— ACTIVITY —
How does the data below read from its first line through the line containing "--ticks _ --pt"? Print those lines exactly.
▶
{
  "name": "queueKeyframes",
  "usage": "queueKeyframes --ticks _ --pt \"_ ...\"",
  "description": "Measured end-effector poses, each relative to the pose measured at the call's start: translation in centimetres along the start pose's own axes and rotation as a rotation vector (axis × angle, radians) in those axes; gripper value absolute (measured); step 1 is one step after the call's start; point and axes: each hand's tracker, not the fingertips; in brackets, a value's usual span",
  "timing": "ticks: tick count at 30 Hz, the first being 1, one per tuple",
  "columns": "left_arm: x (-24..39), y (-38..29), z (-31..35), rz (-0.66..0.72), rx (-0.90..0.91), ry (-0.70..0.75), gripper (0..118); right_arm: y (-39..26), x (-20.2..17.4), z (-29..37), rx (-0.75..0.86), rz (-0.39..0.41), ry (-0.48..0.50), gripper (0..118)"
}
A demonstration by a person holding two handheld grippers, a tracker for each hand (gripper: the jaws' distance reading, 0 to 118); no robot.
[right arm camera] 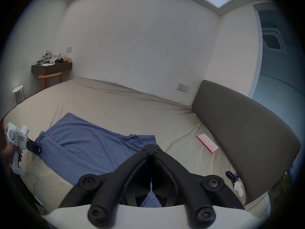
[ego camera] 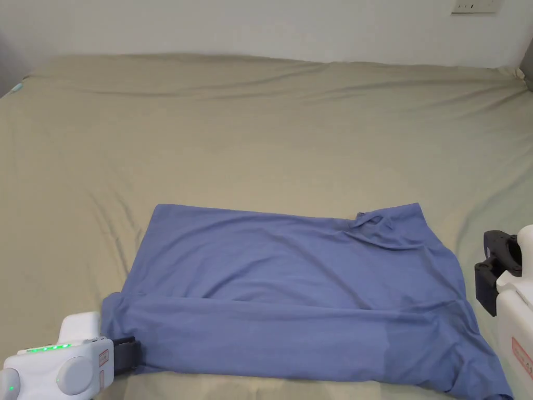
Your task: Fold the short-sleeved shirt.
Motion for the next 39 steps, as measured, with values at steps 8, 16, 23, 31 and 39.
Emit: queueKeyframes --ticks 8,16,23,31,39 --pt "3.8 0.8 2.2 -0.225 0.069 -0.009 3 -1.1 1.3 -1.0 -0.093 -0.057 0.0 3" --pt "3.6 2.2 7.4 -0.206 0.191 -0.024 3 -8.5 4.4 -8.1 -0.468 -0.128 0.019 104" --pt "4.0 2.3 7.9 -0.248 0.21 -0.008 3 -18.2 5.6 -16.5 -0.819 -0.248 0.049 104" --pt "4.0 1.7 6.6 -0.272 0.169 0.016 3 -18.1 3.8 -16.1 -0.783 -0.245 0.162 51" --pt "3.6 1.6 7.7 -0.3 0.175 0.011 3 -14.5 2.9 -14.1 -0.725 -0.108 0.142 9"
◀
— ANSWER —
{
  "name": "queueKeyframes",
  "usage": "queueKeyframes --ticks _ --pt \"_ ...\"",

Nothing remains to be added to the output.